Château d'OrschwihrPinot Gris Alsace Grand Cru 'Pfingstberg'
This wine generally goes well with pork, cured meat or mushrooms.

Food and wine pairings with Pinot Gris Alsace Grand Cru 'Pfingstberg'
Pairings that work perfectly with Pinot Gris Alsace Grand Cru 'Pfingstberg'
Original food and wine pairings with Pinot Gris Alsace Grand Cru 'Pfingstberg'
The Pinot Gris Alsace Grand Cru 'Pfingstberg' of Château d'Orschwihr matches generally quite well with dishes of pork, spicy food or mushrooms such as recipes of roast pork with milk, chakchouka or bulgogi.
Details and technical informations about Château d'Orschwihr's Pinot Gris Alsace Grand Cru 'Pfingstberg'.
Discover the grape variety: Pinot gris
Rich, ample whites with a golden robe, showing aromas of pear, quince, honey, smoke, ginger and spice. Made as structured dry wines (Alsace AOC), off-dry and sumptuous late-harvest sweet (vendange tardive, sélection de grains nobles). Lighter and crisper in Italy as Pinot Grigio (Veneto, Friuli). Also in Germany (Grauburgunder), Hungary (Szürkebarát) and Oregon. A grey mutation of Pinot Noir.
Informations about the Château d'Orschwihr
The Château d'Orschwihr is one of of the world's great estates. It offers 38 wines for sale in the of Alsace Grand Cru 'Pfingstberg' to come and discover on site or to buy online.
The wine region of Alsace Grand Cru 'Pfingstberg'
Grand Cru of Orschwihr in Haut-Rhin (28 ha, 270–370 m on steep terraced slopes, southeast-facing backed by the Vosges, siliceous muschelkalk shell limestone with low water retention): Riesling in white (51%) — chiselled and fresh with tense salinity, late-harvest microclimate favouring noble rot. Gewurztraminer (27%) with airy elegance, Pinot Gris (21%) racy on the lower clay section, Muscat (1%) delicate.
The wine region of Alsace
Capital of great French aromatic whites, most often dry and single-varietal. Straight, mineral Riesling (lemon, gunflint), opulent, exuberant Gewurztraminer (lychee, rose, spices), round, smoky Pinot Gris, floral, crisp Muscat, supple Pinot Blanc. Fine, fruity Crémants d'Alsace, exceptional sweet Vendanges Tardives and Sélection de Grains Nobles. 15,500 ha at the foot of the Vosges on varied soils, 51 Grands Crus since 1975.

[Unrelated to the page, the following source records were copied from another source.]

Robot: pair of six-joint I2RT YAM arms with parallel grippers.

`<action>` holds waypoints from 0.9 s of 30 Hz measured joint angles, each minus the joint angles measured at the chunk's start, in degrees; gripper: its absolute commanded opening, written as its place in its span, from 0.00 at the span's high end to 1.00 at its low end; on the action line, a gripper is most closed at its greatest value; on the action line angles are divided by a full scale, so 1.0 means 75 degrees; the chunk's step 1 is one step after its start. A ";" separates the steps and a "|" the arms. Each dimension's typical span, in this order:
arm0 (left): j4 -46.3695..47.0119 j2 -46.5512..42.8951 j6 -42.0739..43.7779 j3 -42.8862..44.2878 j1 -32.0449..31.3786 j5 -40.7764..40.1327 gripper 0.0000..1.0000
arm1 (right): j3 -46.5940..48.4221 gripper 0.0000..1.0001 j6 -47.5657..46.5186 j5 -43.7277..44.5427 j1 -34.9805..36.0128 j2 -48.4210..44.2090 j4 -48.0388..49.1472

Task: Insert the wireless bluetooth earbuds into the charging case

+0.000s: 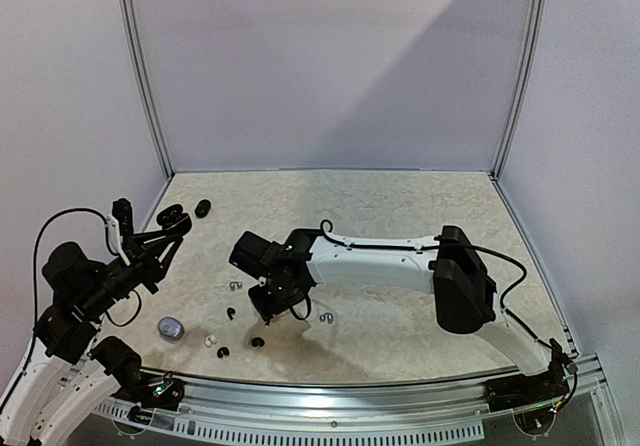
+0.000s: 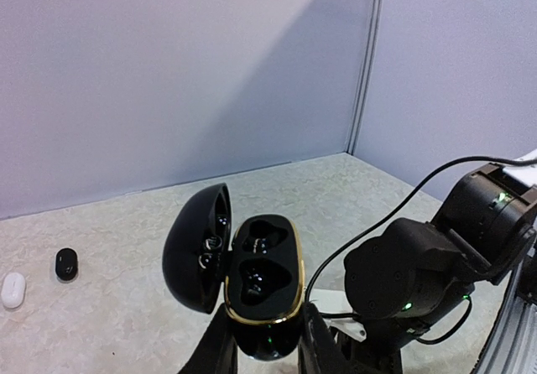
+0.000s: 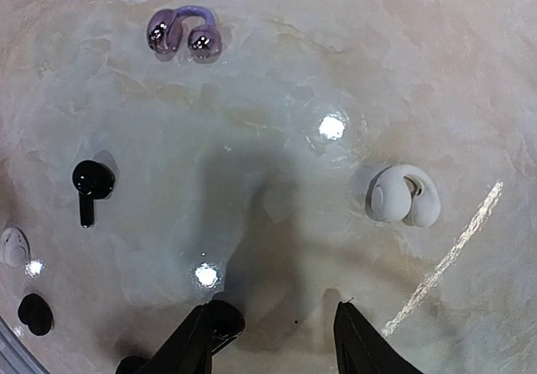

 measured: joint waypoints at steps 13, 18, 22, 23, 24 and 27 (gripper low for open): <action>0.0079 -0.0219 0.0000 -0.0085 0.0006 0.0055 1.00 | 0.0318 0.62 -0.0105 -0.0251 0.0111 0.0364 0.0090; 0.0079 -0.0245 0.0000 -0.0090 0.0006 0.0052 1.00 | 0.0353 0.70 -0.0195 -0.0262 0.0207 0.0408 0.0026; 0.0087 -0.0262 0.0003 -0.0090 0.0006 0.0055 1.00 | 0.0385 0.74 -0.0291 -0.0254 0.0230 0.0411 -0.0099; 0.0090 -0.0262 0.0006 -0.0090 0.0006 0.0055 1.00 | 0.0396 0.75 -0.0315 -0.0251 0.0236 0.0414 -0.0143; 0.0090 -0.0262 0.0006 -0.0090 0.0006 0.0052 1.00 | 0.0399 0.75 -0.0341 -0.0245 0.0239 0.0414 -0.0195; 0.0090 -0.0262 0.0006 -0.0090 0.0006 0.0052 1.00 | 0.0399 0.79 -0.0516 -0.0233 0.0256 0.0414 -0.0286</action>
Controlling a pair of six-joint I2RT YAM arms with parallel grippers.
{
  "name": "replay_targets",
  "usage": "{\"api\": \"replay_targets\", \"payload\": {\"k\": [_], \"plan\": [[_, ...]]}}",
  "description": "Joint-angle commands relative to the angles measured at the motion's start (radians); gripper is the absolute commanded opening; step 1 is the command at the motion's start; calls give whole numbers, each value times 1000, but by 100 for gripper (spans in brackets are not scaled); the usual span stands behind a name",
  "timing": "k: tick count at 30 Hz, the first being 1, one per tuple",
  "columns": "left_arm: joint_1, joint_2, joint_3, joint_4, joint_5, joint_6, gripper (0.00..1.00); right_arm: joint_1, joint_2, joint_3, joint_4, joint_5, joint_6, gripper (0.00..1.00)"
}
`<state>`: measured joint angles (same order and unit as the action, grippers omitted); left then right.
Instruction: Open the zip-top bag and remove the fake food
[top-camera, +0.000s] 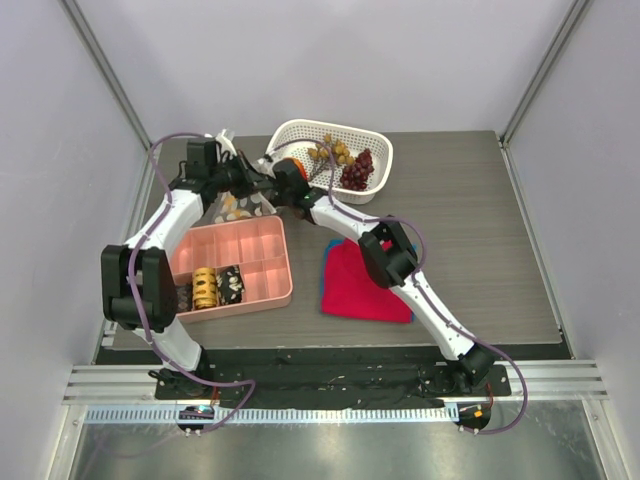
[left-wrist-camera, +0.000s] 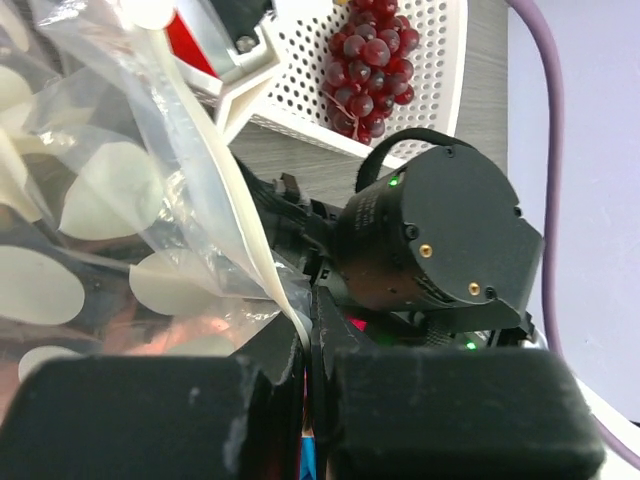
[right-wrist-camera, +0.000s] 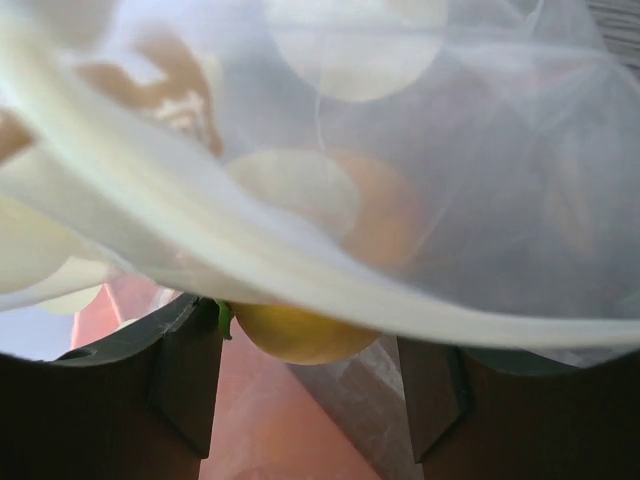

The word of the wine: Phenolic ripeness
A distinction is made between the ripeness of sugars and acids and the ripeness of tannins and other compounds such as anthocyanins and tannins, which will bring structure and colour. Grapes can be measured at 13° potential without having reached this phenolic maturity. Vinified at this stage, they will give hard, astringent wines, without charm.